Avant même la sortie de sa console 64-bits, Nintendo, jusqu’ici leader du marché, tente de rattraper Sony qui a déjà séduit des millions de joueurs avec sa PlayStation. À Noël 1995, faute de consoles disponibles, Nintendo diffuse une campagne publicitaire agressive incitant les joueurs français à attendre sa plateforme, promise pour 1996, plutôt que de craquer pour ses concurrentes. Malheureusement, la promesse n’est pas tenue. La console est lancée en septembre 1997 en Europe et Nintendo n’arrivera jamais à rattraper son retard sur Sony.

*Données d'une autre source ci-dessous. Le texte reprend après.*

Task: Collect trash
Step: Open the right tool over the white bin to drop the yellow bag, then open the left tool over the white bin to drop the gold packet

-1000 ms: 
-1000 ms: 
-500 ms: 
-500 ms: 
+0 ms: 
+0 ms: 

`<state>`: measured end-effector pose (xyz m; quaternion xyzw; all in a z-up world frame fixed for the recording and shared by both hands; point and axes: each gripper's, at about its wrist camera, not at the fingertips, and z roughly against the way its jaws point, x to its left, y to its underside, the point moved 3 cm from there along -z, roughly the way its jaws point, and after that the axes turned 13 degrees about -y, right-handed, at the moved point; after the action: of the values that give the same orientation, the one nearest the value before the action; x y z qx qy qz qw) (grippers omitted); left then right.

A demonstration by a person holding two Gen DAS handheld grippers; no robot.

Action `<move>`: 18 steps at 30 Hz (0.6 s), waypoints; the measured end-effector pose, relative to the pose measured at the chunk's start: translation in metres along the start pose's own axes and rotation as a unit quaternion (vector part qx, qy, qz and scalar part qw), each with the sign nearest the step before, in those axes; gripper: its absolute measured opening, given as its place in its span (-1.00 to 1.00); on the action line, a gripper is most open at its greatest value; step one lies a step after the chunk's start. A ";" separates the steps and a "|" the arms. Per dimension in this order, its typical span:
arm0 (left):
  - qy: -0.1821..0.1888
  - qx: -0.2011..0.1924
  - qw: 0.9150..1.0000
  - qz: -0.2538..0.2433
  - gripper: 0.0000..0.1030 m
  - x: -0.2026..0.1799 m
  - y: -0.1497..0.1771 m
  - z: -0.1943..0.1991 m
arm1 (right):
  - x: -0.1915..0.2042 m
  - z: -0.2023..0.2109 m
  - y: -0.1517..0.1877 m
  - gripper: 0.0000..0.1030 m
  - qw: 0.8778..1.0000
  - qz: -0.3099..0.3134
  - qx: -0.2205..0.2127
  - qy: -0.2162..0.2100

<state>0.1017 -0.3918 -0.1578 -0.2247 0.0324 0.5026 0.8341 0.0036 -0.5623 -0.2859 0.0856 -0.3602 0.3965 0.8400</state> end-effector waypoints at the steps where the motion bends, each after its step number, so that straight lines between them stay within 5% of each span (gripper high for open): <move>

À la puissance brute de la PlayStation, la N64 répond par un traitement de l’image plus avancé : les graphismes y sont plus doux (« plus flous ! » assènent ses détracteurs). Autres différence de taille : les jeux sont encore sur cartouche. Nintendo explique ce choix en garantissant un accès immédiat à l’action mais il s’agit aussi de se prémunir d’un piratage plus simple que sur CD-Rom. Les manettes révolutionnaires pour l’époque, que l’on doit à Shigeru Miyamoto, sont dotées d’un mini-joystick, principe que la PlayStation reprendra quelques mois plus tard. Au niveau du catalogue, quelques titres font encore date aujourd’hui : Goldeneye, Zelda Ocarina of Time ou Super Mario 64 par exemple qui est l’un des premiers jeux à faire évoluer de manière convaincante un personnage dans un univers libre en 3D.